> Exercise brief
Your task is to write out the lines from the line containing "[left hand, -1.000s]" through the last line of the material, exactly.
*** Opening Given information ***
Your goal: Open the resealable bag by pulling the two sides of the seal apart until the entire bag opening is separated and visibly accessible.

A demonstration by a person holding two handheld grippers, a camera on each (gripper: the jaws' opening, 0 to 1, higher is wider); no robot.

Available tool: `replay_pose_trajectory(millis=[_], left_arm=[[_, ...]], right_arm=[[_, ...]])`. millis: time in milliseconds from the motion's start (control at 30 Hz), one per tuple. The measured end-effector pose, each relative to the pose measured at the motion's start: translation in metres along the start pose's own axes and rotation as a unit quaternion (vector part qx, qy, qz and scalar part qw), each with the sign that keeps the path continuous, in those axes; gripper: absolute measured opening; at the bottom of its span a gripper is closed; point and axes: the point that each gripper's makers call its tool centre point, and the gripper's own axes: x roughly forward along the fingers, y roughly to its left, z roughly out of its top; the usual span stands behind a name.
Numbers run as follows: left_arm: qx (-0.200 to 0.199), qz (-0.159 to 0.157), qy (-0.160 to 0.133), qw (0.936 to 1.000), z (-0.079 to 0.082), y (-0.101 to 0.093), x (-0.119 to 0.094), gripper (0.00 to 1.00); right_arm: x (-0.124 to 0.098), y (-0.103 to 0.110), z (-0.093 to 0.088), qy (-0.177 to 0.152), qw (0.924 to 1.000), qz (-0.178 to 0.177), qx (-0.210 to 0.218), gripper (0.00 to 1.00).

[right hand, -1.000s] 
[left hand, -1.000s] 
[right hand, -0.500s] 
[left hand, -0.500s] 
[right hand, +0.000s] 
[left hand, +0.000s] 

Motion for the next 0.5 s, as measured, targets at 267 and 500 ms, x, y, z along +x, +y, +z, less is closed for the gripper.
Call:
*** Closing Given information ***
> Reply to the exercise
[left hand, -1.000s] 
[right hand, -0.500s] 
[left hand, -0.500s] 
[right hand, +0.000s] 
[left hand, +0.000s] 

Motion for the next 0.5 s, as measured, targets at 267 and 500 ms, x, y, z along +x, +y, +z, less is closed for the gripper.
Call:

The response is finished.